Exercise brief:
Lines that contain "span" are to be copied from the material, every one of them.

________________________________________

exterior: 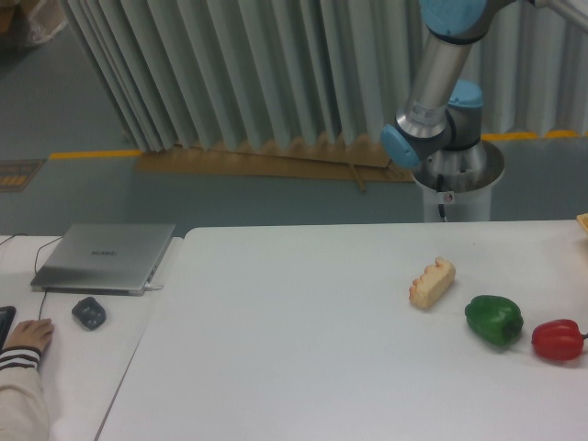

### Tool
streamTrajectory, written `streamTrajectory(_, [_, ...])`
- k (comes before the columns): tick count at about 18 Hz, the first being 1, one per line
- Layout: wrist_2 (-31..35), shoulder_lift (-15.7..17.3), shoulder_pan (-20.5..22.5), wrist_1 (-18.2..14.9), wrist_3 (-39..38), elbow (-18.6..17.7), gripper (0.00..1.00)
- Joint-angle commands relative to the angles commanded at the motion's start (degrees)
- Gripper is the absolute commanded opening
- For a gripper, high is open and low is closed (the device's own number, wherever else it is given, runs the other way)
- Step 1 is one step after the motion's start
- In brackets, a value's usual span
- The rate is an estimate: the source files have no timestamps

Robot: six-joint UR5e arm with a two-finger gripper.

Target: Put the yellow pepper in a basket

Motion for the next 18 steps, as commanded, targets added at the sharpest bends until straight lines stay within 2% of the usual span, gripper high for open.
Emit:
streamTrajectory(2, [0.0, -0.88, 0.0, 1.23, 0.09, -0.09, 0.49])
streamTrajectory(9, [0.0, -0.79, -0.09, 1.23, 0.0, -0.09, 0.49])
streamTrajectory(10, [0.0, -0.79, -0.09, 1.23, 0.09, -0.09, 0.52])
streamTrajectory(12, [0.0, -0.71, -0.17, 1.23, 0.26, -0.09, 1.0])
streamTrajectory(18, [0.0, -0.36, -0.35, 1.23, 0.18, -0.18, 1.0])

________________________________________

Answer section:
- In brackets, a value's usual span
Motion for the next 18 steps, as commanded, targets added at the sharpest bends until straight lines stay within 2% of the usual span, gripper high for open.

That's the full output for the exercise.